**To do:** Write the listing below out again exactly, dropping the images.

**Source material:**
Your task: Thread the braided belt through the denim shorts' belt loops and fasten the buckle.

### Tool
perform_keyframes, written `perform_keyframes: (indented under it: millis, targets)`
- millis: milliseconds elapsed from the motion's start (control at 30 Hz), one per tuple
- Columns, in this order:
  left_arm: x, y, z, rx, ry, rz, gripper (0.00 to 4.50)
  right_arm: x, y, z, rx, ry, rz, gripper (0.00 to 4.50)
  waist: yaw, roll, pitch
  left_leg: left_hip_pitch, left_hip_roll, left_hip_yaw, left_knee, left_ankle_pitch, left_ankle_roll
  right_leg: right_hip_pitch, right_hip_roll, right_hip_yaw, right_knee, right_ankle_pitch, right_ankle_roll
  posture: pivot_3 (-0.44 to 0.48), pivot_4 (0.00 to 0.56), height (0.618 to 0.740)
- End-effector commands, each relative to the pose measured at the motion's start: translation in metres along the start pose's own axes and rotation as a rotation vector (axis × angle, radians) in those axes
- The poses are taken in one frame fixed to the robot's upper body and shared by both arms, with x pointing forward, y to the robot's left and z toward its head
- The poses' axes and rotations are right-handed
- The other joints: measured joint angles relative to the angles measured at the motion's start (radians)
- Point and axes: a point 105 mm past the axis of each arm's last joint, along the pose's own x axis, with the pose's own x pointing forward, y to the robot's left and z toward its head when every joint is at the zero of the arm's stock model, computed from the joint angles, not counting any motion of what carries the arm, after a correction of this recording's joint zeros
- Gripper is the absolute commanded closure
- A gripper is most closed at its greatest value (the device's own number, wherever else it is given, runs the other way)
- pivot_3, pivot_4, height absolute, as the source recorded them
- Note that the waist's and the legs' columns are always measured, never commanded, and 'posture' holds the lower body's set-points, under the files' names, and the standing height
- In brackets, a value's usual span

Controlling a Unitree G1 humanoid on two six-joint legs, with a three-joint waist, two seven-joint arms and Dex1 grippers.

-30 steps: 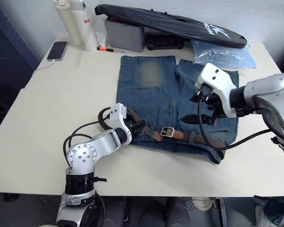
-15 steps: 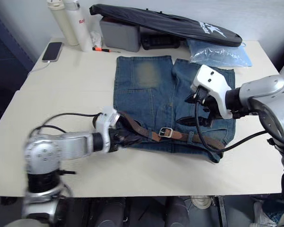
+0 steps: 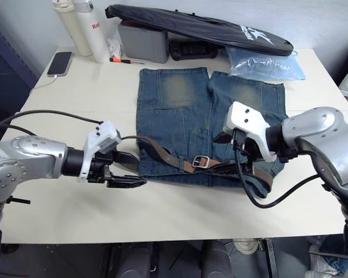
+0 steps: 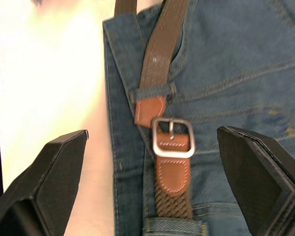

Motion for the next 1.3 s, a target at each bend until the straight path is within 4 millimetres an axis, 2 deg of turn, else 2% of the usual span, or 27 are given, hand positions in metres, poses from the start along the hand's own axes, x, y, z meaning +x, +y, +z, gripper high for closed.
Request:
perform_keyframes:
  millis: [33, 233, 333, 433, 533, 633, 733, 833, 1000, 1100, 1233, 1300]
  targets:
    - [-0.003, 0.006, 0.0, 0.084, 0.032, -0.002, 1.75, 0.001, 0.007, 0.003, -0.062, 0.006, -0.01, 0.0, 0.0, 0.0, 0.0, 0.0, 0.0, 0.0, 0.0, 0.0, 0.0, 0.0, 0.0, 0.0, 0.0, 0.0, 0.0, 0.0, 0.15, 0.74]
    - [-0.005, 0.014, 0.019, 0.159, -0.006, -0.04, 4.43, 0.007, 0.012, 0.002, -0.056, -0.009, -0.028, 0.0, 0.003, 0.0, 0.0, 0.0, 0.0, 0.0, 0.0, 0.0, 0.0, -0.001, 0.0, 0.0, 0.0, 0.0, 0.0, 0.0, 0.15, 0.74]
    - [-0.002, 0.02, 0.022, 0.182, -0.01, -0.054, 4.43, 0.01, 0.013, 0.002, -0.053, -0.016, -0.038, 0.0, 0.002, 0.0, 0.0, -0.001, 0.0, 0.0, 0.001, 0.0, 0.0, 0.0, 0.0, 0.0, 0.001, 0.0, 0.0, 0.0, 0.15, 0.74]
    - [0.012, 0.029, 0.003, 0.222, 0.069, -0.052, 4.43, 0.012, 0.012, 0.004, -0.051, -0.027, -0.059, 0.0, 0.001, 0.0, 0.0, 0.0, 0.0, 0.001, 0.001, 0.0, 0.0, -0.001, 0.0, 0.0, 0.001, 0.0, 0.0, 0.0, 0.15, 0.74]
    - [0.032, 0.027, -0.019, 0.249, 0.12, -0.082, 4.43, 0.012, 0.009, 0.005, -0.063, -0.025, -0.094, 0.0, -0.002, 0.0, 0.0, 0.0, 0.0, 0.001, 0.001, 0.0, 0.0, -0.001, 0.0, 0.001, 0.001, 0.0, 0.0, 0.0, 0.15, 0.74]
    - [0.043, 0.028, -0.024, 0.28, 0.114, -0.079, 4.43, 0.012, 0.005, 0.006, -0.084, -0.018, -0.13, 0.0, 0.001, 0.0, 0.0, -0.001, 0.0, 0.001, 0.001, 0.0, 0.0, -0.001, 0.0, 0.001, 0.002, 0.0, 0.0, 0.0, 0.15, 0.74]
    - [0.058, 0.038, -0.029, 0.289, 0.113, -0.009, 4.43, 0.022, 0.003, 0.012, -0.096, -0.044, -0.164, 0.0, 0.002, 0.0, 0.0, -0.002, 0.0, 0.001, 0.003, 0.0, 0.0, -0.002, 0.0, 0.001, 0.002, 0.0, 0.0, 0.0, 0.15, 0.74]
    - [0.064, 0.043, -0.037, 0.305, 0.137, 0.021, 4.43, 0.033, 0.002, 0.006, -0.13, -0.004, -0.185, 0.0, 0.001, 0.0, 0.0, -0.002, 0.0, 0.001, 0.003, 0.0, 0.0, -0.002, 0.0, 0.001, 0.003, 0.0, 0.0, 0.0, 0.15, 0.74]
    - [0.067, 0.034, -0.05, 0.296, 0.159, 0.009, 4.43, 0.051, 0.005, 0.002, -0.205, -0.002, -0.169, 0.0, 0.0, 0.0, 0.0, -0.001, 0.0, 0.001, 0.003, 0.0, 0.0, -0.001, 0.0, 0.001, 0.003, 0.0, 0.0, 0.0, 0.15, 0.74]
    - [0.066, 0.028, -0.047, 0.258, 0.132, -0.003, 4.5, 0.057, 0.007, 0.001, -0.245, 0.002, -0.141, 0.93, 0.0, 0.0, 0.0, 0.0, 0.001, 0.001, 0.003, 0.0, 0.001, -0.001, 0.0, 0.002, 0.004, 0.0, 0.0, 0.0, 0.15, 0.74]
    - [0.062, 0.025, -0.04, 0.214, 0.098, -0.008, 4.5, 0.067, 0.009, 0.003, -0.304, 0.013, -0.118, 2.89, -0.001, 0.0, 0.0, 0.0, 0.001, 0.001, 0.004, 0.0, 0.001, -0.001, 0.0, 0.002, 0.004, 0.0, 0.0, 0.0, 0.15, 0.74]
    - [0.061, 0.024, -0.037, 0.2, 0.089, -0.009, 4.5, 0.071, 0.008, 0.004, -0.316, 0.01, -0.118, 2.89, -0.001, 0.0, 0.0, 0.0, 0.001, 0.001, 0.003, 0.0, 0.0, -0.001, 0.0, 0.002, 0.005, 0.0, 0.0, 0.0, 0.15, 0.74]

**Answer section:**
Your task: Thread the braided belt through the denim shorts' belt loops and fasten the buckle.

### Tool
perform_keyframes, written `perform_keyframes: (indented under it: millis, targets)`
- millis: milliseconds elapsed from the motion's start (control at 30 Hz), one per tuple
- Columns, in this order:
  left_arm: x, y, z, rx, ry, rz, gripper (0.00 to 4.50)
  right_arm: x, y, z, rx, ry, rz, gripper (0.00 to 4.50)
  waist: yaw, roll, pitch
  left_leg: left_hip_pitch, left_hip_roll, left_hip_yaw, left_knee, left_ankle_pitch, left_ankle_roll
  right_leg: right_hip_pitch, right_hip_roll, right_hip_yaw, right_knee, right_ankle_pitch, right_ankle_roll
  posture: pivot_3 (-0.44 to 0.48), pivot_4 (0.00 to 0.56), height (0.618 to 0.740)
- End-effector commands, each relative to the pose measured at the motion's start: translation in metres along the start pose's own axes and rotation as a rotation vector (axis × angle, radians) in those axes
- The poses are taken in one frame fixed to the robot's upper body and shared by both arms, with x pointing forward, y to the robot's left and z toward its head
- The poses' axes and rotations are right-handed
- The other joints: measured joint angles relative to the angles measured at the motion's start (radians)
- Point and axes: a point 105 mm past the axis of each arm's last joint, along the pose's own x axis, with the pose's own x pointing forward, y to the robot's left and z toward its head when every joint is at the zero of the arm's stock model, computed from the joint angles, not counting any motion of what carries the arm, after a correction of this recording's joint zeros
- Gripper is the absolute commanded closure
- A gripper is most closed at its greatest value (the device's own number, wherever else it is given, runs the other way)
- pivot_3, pivot_4, height absolute, as the source recorded them
- Note that the waist's and the legs' columns are always measured, never commanded, and 'posture' holds the lower body's set-points, under the files' names, and the standing height
- In brackets, a value's usual span

Controlling a Unitree G1 humanoid on two six-joint legs, with a three-joint waist, two seven-joint arms and Dex1 grippers.

-30 steps: 
-15 steps: 
+0 steps: 
+0 steps: 

Motion for the next 1.3 s, a target at each bend until the straight path is within 4 millimetres an axis, 2 deg of turn, else 2% of the usual span, or 27 are given, hand positions in metres, poses from the start along the hand's own axes, x, y, z meaning +x, +y, +z, gripper high for closed.
Request:
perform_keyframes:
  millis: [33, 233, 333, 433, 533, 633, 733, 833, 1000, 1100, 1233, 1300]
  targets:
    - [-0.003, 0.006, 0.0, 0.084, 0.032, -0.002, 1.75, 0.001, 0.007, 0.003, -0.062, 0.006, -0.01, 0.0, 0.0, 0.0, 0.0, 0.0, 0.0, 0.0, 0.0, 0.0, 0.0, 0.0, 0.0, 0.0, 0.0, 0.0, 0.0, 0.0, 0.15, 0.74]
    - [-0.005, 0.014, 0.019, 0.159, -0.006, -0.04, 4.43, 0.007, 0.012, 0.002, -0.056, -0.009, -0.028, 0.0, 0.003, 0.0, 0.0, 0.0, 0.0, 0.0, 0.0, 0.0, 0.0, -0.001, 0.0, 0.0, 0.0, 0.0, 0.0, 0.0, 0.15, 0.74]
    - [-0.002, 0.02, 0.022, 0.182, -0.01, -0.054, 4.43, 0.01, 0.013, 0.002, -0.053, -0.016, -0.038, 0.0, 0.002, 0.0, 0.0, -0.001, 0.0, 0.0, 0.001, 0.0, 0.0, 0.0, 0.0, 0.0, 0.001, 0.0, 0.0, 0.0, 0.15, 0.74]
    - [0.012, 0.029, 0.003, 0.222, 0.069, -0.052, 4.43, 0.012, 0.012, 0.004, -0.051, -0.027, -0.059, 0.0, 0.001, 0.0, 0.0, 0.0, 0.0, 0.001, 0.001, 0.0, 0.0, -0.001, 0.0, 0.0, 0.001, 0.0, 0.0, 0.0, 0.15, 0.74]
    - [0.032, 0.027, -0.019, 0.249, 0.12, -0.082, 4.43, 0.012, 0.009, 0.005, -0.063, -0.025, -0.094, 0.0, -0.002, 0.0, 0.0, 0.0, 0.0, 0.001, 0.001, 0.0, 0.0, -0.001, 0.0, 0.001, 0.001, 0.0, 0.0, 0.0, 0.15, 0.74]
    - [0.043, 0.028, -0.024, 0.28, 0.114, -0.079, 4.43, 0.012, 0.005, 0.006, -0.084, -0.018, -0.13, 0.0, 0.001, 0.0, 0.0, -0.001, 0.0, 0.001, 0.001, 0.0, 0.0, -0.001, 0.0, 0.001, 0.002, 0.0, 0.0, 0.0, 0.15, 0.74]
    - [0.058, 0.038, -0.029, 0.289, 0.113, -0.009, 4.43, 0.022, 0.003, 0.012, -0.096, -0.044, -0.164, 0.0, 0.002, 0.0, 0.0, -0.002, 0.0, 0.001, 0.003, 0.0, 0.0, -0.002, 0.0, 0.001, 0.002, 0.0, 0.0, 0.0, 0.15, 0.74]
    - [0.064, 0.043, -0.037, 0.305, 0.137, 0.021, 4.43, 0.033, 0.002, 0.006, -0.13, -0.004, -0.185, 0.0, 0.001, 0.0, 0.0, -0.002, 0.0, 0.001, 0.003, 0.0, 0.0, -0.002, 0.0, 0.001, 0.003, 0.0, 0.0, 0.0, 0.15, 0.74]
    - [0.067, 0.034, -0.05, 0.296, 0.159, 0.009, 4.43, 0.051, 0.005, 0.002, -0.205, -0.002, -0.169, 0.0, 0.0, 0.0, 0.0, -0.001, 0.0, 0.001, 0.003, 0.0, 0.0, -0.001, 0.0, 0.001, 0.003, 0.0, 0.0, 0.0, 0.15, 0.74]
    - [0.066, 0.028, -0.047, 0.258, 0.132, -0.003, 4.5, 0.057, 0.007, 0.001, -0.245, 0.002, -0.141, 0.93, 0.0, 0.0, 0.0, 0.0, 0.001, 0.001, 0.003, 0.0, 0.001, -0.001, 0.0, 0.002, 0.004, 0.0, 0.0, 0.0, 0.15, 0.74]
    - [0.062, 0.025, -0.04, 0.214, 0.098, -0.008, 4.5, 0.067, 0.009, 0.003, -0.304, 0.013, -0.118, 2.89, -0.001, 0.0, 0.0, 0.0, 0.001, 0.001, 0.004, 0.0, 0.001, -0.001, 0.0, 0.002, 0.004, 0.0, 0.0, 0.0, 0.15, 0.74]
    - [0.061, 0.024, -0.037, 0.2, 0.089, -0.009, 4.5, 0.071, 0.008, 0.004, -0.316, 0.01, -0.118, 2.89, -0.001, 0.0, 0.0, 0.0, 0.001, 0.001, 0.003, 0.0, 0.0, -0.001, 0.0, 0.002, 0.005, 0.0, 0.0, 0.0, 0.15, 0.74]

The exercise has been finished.